Exercise directions
From first line to last, write out the data precisely as shown.

Data provided

┌──

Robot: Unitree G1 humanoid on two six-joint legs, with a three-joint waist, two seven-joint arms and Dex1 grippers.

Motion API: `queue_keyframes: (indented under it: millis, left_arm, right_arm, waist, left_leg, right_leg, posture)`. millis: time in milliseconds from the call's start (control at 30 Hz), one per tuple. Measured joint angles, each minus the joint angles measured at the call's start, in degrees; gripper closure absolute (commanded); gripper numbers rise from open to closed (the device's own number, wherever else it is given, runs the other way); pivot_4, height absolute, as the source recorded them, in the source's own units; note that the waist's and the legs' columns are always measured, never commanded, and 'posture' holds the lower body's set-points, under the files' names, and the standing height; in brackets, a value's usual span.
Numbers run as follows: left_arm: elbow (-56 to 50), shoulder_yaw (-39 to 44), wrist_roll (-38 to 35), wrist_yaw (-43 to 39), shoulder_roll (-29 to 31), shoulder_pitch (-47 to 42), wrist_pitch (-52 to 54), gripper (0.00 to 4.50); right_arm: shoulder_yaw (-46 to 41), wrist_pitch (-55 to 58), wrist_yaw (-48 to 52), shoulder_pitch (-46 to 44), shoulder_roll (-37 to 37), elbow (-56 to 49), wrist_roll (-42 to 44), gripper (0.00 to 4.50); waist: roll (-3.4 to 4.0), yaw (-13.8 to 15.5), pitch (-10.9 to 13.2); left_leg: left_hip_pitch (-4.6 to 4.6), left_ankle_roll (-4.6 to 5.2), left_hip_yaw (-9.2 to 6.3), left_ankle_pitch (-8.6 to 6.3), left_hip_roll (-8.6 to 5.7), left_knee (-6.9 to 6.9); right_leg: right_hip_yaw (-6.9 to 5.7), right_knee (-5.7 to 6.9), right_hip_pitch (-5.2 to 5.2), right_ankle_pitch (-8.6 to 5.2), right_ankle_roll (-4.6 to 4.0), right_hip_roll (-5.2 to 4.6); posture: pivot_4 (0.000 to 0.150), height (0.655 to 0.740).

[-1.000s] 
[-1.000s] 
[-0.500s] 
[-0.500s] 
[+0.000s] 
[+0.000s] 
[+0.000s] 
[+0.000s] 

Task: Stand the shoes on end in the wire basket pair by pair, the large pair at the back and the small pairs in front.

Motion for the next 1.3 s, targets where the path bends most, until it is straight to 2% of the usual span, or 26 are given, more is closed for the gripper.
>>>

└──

Response to this task
Robot: Unitree G1 humanoid on two six-joint legs, with a three-joint waist, two seven-joint arms and Dex1 grippers.

Motion API: `queue_keyframes: (indented under it: millis, left_arm, right_arm, waist, left_leg, right_leg, posture)`. millis: time in milliseconds from the call's start (control at 30 Hz), one per tuple. Measured joint angles, each minus the joint angles measured at the call's start, in degrees; gripper closure absolute (commanded); gripper numbers rise from open to closed (the device's own number, wherever else it is given, runs the other way); pivot_4, height absolute, as the source recorded them, in the source's own units; note that the waist's and the legs' columns are always measured, never commanded, and 'posture' holds the lower body's set-points, under the files' names, and the standing height; in brackets, a value's usual span.
Numbers run as follows: left_arm: elbow (-56 to 50), shoulder_yaw (-39 to 44), wrist_roll (-38 to 35), wrist_yaw (-43 to 39), shoulder_roll (-29 to 31), shoulder_pitch (-47 to 42), wrist_pitch (-52 to 54), gripper (0.00 to 4.50); right_arm: shoulder_yaw (-46 to 41), wrist_pitch (-55 to 58), wrist_yaw (-48 to 52), shoulder_pitch (-46 to 44), shoulder_roll (-37 to 37), elbow (-56 to 49), wrist_roll (-42 to 44), gripper (0.00 to 4.50); waist: roll (-3.4 to 4.0), yaw (-13.8 to 15.5), pitch (-10.9 to 13.2); left_leg: left_hip_pitch (-4.6 to 4.6), left_ankle_roll (-4.6 to 5.2), left_hip_yaw (-9.2 to 6.3), left_ankle_pitch (-8.6 to 6.3), left_hip_roll (-8.6 to 5.7), left_knee (-6.9 to 6.9); right_leg: right_hip_yaw (-6.9 to 5.7), right_knee (-5.7 to 6.9), right_hip_pitch (-5.2 to 5.2), right_ankle_pitch (-8.6 to 5.2), right_ankle_roll (-4.6 to 4.0), right_hip_roll (-5.2 to 4.6); posture: pivot_4 (0.000 to 0.150), height (0.655 to 0.740).

[-1.000s] 
[-1.000s] 
[-0.500s] 
[-0.500s] 
[+0.000s] 
[+0.000s] 
[+0.000s] 
[+0.000s] 

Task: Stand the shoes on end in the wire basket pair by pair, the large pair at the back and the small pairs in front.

Motion for the next 1.3 s, targets where the path bends most, until it is straight to 2% of the usual span, or 26 are given, more is closed for the gripper.
>>>

This response is complete, and nothing else is pending.